The pseudo-code of the k-d tree query algorithm is seen in table 3.




The above two examples show that when the neighborhood of the query point and the cut-over-plane two-side space delivery, it is necessary to find a side subspace. resulting in a complex retrieval process and reduced efficiency. The study shows that the time complexity of the K-dimensional k-d tree search process for n nodes is: Tworst=o (KN1-1/k).


I am here to infer in the search process of the KD tree whether the neighborhood of the query point and the cut-over-plane two-side space delivery. When a vector is not a two-dimensional but multidimensional case.
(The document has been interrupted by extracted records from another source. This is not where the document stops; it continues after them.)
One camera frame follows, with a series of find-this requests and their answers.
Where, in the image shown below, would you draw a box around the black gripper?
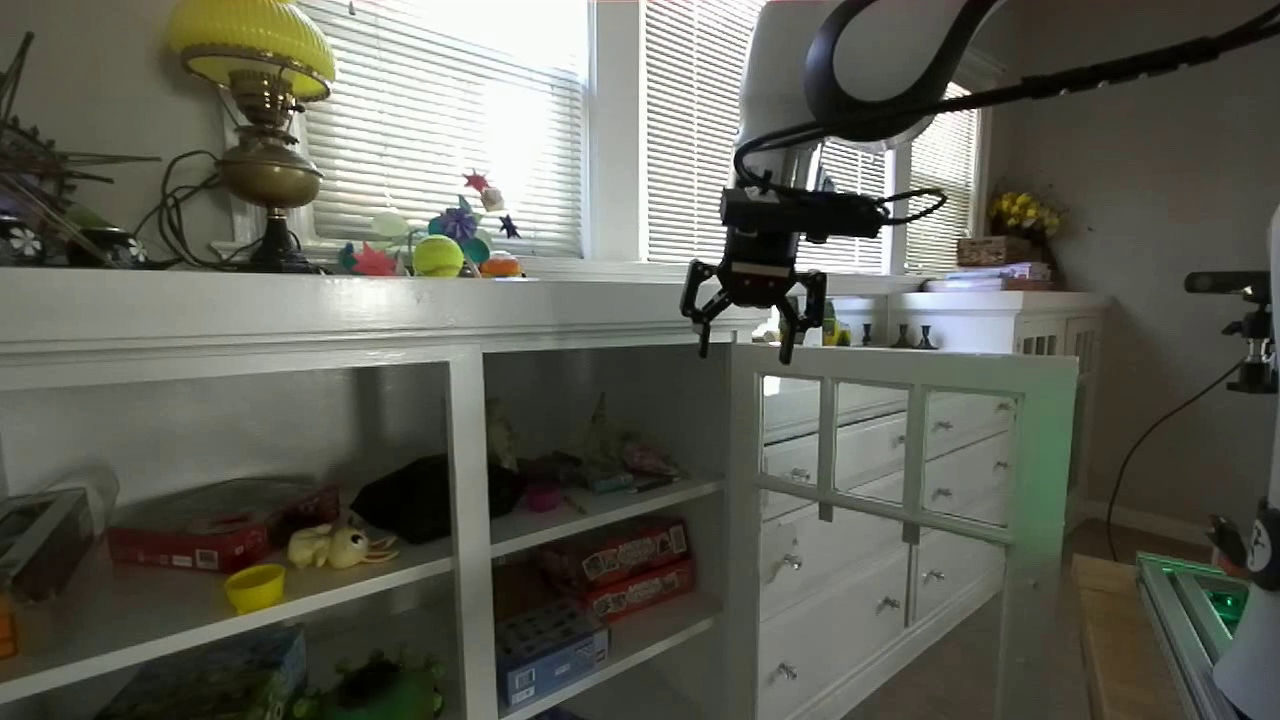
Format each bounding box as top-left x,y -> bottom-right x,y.
676,238 -> 833,369

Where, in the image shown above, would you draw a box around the white glass cabinet door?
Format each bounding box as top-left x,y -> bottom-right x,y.
723,342 -> 1084,720

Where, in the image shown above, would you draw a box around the white cabinet with narrow doors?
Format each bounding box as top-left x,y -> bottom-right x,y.
853,289 -> 1110,536

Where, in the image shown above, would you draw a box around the white shelf cabinet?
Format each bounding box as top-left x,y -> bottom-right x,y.
0,266 -> 785,720

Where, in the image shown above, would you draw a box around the narrow white window blind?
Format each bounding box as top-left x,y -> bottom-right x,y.
905,105 -> 988,276

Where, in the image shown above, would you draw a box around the folded cloth stack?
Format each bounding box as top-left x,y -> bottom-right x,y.
926,259 -> 1057,297

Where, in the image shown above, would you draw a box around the pink toy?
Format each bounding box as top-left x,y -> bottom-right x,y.
511,445 -> 688,520

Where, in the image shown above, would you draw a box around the brown wicker basket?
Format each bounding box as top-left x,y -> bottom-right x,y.
955,234 -> 1057,274

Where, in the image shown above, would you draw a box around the yellow flower bunch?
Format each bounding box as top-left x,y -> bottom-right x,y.
988,188 -> 1069,248

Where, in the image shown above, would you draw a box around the colourful toys on counter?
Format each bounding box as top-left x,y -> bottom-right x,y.
423,167 -> 529,274

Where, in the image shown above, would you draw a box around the yellow-green ball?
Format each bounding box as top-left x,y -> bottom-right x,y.
406,234 -> 467,280

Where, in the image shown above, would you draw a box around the small red toy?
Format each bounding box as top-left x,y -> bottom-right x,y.
335,240 -> 402,280

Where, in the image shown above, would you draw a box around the black cloth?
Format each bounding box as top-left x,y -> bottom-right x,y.
351,453 -> 524,550

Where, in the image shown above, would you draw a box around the pale yellow plush toy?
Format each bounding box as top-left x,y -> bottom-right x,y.
283,520 -> 378,577

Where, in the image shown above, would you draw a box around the wooden board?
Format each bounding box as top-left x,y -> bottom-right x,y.
1073,552 -> 1193,720

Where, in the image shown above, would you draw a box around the yellow shade brass lamp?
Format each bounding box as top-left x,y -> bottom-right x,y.
165,0 -> 341,276

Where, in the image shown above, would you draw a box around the small yellow cup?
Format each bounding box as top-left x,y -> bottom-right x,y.
221,560 -> 292,618

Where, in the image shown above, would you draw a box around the flat red game box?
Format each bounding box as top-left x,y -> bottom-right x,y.
103,473 -> 314,577

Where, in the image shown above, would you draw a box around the dark spiky plant decoration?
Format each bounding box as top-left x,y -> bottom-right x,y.
0,32 -> 165,268

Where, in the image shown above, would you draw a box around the dark box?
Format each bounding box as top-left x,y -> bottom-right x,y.
0,483 -> 101,603

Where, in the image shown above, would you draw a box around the white drawer with handle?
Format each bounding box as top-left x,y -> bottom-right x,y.
919,385 -> 1015,457
758,468 -> 914,618
758,403 -> 926,515
908,491 -> 1011,629
758,545 -> 914,720
911,431 -> 1015,536

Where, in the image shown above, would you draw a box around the thin black camera cable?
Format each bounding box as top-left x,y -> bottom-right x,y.
1105,358 -> 1253,566

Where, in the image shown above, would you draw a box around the black camera on stand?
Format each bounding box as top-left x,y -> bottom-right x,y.
1179,268 -> 1280,400

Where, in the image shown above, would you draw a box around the green and white frame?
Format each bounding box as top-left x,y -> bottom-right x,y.
1135,550 -> 1257,720

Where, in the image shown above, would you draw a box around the black lamp cord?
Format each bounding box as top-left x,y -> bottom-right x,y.
133,145 -> 257,274

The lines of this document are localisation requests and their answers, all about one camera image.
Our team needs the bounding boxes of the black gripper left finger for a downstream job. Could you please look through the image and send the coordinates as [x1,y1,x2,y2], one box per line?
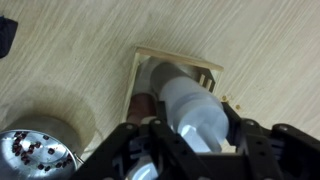
[69,100,214,180]

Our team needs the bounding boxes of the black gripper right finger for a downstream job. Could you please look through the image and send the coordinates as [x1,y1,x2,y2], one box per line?
[221,101,320,180]

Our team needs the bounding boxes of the translucent white sauce bottle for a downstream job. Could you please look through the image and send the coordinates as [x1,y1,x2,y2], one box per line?
[149,62,231,155]

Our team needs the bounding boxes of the brown sauce bottle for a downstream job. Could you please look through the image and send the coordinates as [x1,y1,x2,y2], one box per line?
[125,92,160,180]

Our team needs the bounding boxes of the wooden tray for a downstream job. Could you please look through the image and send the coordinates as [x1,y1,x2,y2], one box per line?
[121,45,225,155]

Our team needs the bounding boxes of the steel pot with red beans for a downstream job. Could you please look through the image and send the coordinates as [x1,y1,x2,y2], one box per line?
[0,114,85,180]

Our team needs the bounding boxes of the black triangular piece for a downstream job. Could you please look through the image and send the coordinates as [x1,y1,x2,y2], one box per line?
[0,15,19,60]

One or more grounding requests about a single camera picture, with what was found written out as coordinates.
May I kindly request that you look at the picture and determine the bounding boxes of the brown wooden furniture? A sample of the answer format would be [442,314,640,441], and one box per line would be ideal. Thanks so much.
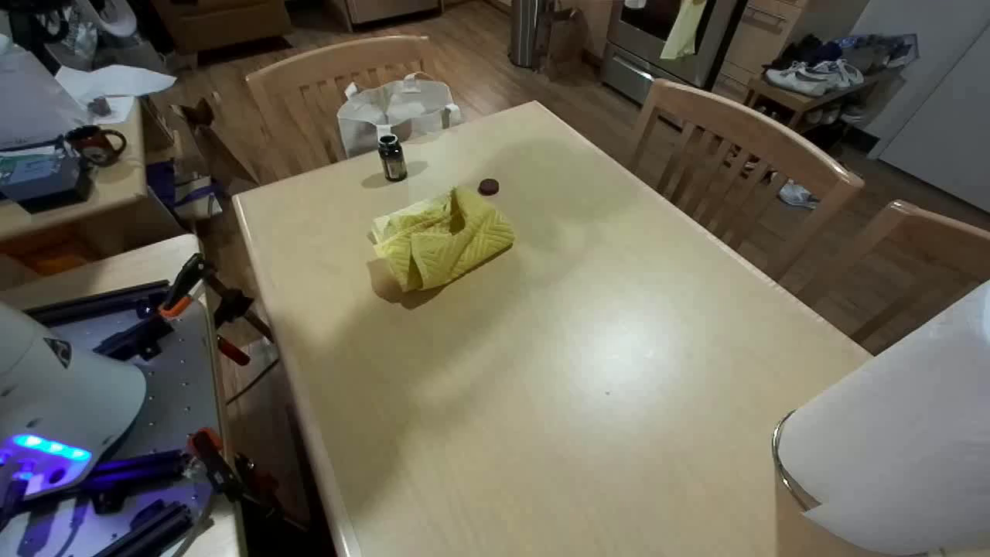
[150,0,295,56]

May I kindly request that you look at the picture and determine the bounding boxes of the grey white sneakers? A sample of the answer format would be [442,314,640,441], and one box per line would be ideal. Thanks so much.
[37,0,140,72]

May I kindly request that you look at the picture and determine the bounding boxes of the pale green hanging cloth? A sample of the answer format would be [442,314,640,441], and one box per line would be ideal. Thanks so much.
[659,0,712,62]

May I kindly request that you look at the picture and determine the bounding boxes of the small dark bottle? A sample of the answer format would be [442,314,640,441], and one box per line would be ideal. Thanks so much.
[374,129,411,184]

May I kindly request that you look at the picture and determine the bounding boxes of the small wooden shoe rack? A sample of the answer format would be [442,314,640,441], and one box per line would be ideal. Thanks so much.
[742,73,891,132]

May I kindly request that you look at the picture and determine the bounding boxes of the wooden side desk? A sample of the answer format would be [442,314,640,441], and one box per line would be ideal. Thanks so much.
[0,97,181,260]

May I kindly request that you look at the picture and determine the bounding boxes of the black orange clamp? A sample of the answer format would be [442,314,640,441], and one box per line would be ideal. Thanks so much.
[120,253,273,365]
[181,428,286,512]

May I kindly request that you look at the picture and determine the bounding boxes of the light wooden slatted chair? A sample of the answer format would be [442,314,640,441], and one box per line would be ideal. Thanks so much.
[628,78,865,280]
[240,32,459,181]
[793,199,990,352]

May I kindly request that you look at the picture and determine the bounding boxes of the grey blue device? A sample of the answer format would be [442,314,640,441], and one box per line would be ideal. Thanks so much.
[0,136,93,214]

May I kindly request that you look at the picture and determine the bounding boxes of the metal bin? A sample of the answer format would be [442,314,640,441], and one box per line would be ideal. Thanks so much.
[506,0,549,72]

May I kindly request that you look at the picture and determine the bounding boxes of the white paper sheet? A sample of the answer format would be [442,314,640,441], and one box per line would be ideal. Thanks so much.
[53,62,180,128]

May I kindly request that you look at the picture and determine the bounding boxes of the white tote bag green print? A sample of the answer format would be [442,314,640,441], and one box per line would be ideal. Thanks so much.
[335,72,463,162]

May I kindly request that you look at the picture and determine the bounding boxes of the dark blue shoes pile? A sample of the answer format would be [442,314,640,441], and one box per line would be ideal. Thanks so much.
[769,32,849,72]

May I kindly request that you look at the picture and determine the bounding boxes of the white cylinder with metal rim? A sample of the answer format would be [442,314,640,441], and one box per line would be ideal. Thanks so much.
[769,280,990,557]

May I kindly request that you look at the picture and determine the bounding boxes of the white sneakers pair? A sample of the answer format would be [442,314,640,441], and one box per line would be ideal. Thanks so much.
[765,58,865,102]

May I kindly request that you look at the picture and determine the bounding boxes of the brown paper bag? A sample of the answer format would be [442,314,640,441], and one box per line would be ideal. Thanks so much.
[537,7,583,78]

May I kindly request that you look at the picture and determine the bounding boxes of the yellow textured towel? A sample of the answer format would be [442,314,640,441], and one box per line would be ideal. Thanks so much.
[369,184,517,298]

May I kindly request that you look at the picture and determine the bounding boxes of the white door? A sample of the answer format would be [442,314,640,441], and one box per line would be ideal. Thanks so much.
[849,0,990,214]

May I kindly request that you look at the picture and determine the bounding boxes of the grey cloth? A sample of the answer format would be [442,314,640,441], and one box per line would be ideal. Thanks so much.
[0,41,97,152]

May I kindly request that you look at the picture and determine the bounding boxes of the stainless steel oven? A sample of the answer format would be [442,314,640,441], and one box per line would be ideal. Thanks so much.
[601,0,746,104]

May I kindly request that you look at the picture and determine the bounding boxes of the black ring shaped object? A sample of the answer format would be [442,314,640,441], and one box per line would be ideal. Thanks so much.
[65,123,129,169]

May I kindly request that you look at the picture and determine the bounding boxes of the small white blue floor item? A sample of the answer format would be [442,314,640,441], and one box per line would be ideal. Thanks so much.
[775,179,819,214]

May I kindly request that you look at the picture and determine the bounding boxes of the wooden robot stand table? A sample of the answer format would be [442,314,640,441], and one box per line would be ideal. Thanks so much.
[0,231,244,557]

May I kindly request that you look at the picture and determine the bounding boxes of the grey robot mounting plate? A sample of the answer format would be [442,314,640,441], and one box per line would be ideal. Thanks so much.
[23,278,226,557]

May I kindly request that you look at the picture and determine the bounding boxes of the wooden drawer cabinet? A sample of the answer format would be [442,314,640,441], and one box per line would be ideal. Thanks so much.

Here should be a ball, need to calculate for all other dimensions, if there is a tangent or intersect, then you must search the right child of the query point.


Experience and summary of learning KNN algorithm

Contact Us

The content source of this page is from Internet, which doesn't represent Alibaba Cloud's opinion; products and services mentioned on that page don't have any relationship with Alibaba Cloud. If the content of the page makes you feel confusing, please write us an email, we will handle the problem within 5 days after receiving your email.

If you find any instances of plagiarism from the community, please send an email to: info-contact@alibabacloud.com and provide relevant evidence. A staff member will contact you within 5 working days.

A Free Trial That Lets You Build Big!

Start building with 50+ products and up to 12 months usage for Elastic Compute Service

  • Sales Support

    1 on 1 presale consultation

  • After-Sales Support

    24/7 Technical Support 6 Free Tickets per Quarter Faster Response

  • Alibaba Cloud offers highly flexible support services tailored to meet your exact needs.